Senator Brian Jones. (Photo: Kevin Sanders for California Globe)

Opposition Grows Against State Parole Placement Of Sexual Predators In Residential Neighborhood

Lawmakers call on Governor Newsom to give special “parole-in-trailer” orders

By Evan Symon, April 16, 2021 6:05 pm

More state lawmakers joined the growing protest against the parole placement of two sexually violent predators in Mt. Helix in San Diego County.

Many have come out against the parole and release of child sexual predators Douglas Badger and Merle Wakefield into the residential neighborhood of Mt. Helix. Due to their records, and fear that they may commit the crimes again while on parole, lawmakers, led by Senator Brian Jones (R-Santee), have instead proposed that they finish their parole in trailers on the grounds of state prisons as an extra cautionary step.

Criminals in past decades had previously received parole-in-trailer orders by former Governors in lieu of community parole placement. In 1987, a convicted torturer and rapist, Lawrence Singleton, had been directly denied traditional parole in the Bay Area by then-Governor George Deukmejian and was instead sent to live out his parole in a trailer on the grounds of San Quentin State Prison. Seven years later, in 1994, the same alternate parole was given again. Then-Governor Pete Wilson stopped the parole of serial rapist Melvin Carter in the Bay area and instead ordered him to finish out his parole sentence in a trailer at Devil’s Garden Fire Conservation Camp.

Following their lead, lawmakers are now asking that Governor Gavin Newsom do the same for the two criminals.

“Neither Douglas Badger or Merle Wakefield are suitable to be released from secure state facilities, let alone dumping them in a residential neighborhood in Mt. Helix,” stated Senator Jones on Friday. “Both are dangerous sexually violent predators who have repeatedly targeted and attacked children. Rather than renting a spacious home to serve as a boarding house for these people, Governor Newsom ought to follow the lead of former governors Pete Wilson and George Deukmejian. Both of these Governors got creative and ordered that dangerous parolees be housed in trailers at state correctional facilities.”

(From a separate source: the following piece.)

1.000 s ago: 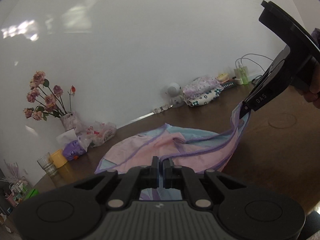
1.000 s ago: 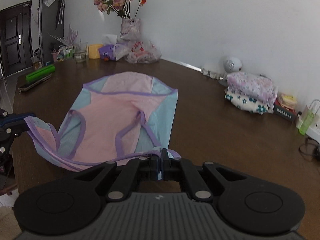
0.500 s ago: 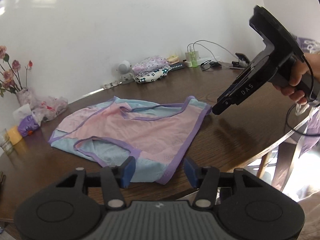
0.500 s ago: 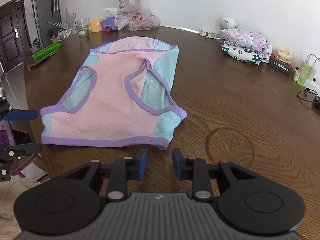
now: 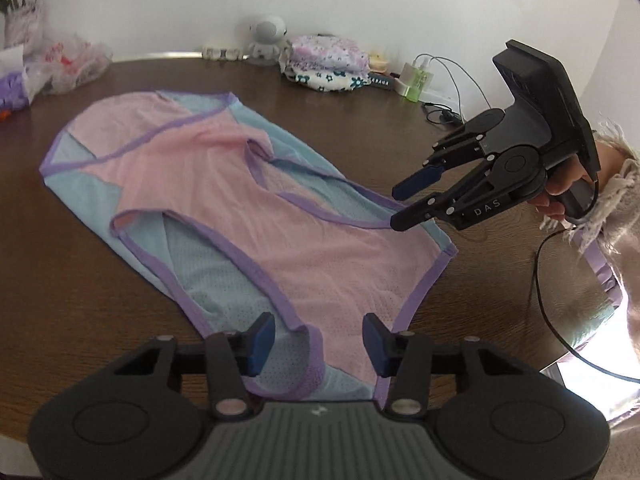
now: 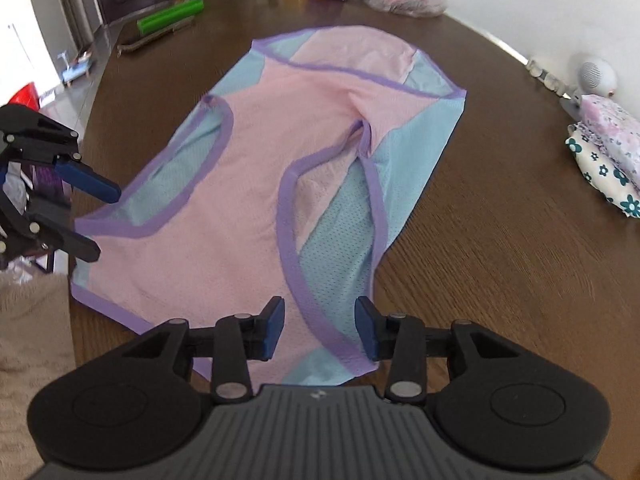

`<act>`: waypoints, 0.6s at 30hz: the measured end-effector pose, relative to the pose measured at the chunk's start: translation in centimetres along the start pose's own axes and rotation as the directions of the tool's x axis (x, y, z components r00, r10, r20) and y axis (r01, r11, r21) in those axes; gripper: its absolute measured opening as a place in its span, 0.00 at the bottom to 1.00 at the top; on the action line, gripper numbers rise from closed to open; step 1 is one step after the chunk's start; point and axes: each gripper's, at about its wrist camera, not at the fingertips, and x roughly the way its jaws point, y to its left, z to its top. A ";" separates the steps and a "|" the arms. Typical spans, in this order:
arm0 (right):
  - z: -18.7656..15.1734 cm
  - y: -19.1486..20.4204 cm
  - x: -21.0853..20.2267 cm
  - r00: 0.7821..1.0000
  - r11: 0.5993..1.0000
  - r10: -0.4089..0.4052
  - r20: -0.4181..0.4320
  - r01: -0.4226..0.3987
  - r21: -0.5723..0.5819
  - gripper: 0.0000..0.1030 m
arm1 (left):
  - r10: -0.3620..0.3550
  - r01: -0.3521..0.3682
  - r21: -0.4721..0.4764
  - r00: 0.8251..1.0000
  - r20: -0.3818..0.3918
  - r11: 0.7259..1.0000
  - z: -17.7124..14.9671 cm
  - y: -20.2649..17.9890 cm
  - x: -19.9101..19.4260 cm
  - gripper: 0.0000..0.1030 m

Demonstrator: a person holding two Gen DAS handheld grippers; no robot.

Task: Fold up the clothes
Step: 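Grasp the garment's trimmed edge with the right gripper and pull it straight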

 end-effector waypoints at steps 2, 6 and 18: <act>0.7 -1.1 0.5 0.996 0.998 0.064 -0.059 -0.064 -0.005 0.34 | -0.020 0.020 -0.015 0.999 -0.028 1.000 0.3 0.4 0.3 0.42; 1.7 -1.6 1.2 0.981 0.989 0.127 -0.149 -0.137 -0.063 0.25 | -0.050 0.048 -0.035 0.996 -0.077 0.998 0.7 0.9 0.7 0.38; 2.3 -1.0 1.0 0.962 0.969 0.157 -0.224 -0.194 -0.155 0.05 | -0.119 0.109 -0.067 0.980 -0.158 0.992 0.8 1.5 1.9 0.04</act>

Those opposing Mt. Helix release have also sent in letters, wrote bills to stop early parole for sexual violent criminals

In addition to supporting the trailer effort, Senator Jones has also taken several steps this year to prevent sexually violent criminals from getting an early release from prison. This has included sending several letters to the Director of the Department of State Hospitals to protest their placement in Mt. Helix and authoring Senate Bill 445, which would remove the eligibility of early parole for elderly convicted rapists and sex offenders.

“A lot of people don’t want convicted sex offenders who are out on parole in their neighborhoods,” explained Juan Higuera, a former prisoner in Los Angeles who assists recently released prisoners in finding jobs and housing, to the Globe.  “Except for specified cases, sex offenders in California can live near schools. The [California Supreme Court] actually overturned the law that stopped that from happening. So when I get someone who is on the sex offender registry needing help in finding an apartment or place to stay, there is nothing legally stopping them.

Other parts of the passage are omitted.